# What you are asked to do:
Go through the data and copy each line where the string "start" appears.

# Dataset section:
*** Block opens ***

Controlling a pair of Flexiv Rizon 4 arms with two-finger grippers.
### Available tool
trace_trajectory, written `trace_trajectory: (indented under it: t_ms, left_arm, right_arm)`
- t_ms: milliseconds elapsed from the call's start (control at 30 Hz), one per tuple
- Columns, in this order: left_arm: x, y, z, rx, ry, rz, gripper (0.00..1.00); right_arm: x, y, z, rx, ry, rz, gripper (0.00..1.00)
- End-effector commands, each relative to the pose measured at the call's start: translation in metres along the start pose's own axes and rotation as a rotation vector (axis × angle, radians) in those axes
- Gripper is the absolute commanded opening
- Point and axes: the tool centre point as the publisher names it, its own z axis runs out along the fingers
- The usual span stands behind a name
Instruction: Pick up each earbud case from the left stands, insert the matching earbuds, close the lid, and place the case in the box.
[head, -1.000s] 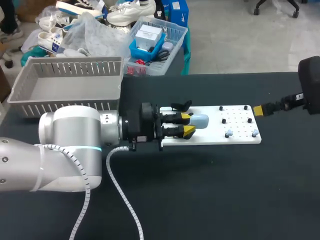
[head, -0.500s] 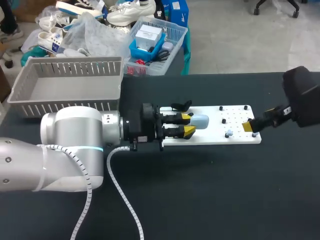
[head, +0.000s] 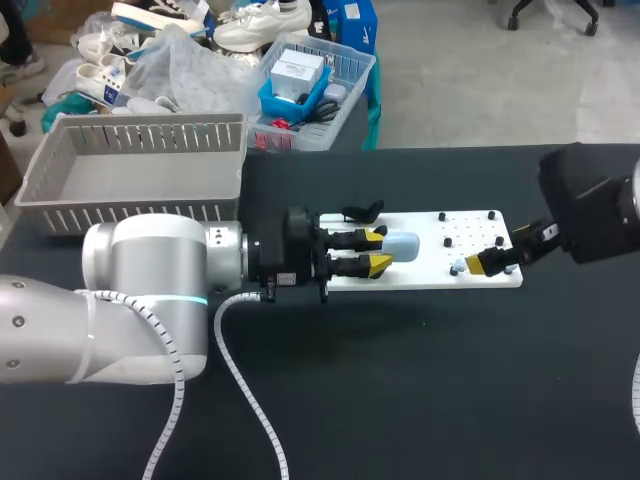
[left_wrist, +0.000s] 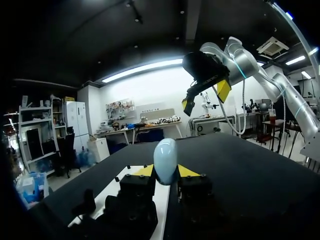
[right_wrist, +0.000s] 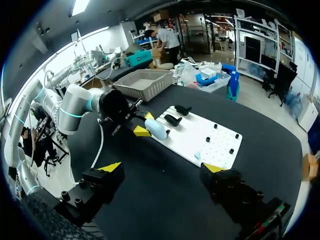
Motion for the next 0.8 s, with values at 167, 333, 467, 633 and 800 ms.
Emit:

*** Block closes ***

# Written answer:
- t_ms: milliseconds elapsed from the call's start (control at 30 Hz), one per tuple
- End-effector commands, each relative to the pose measured at the call's start: translation in metres along the start pose's own axes and rotation as a rotation vector (axis × angle, radians) in those axes

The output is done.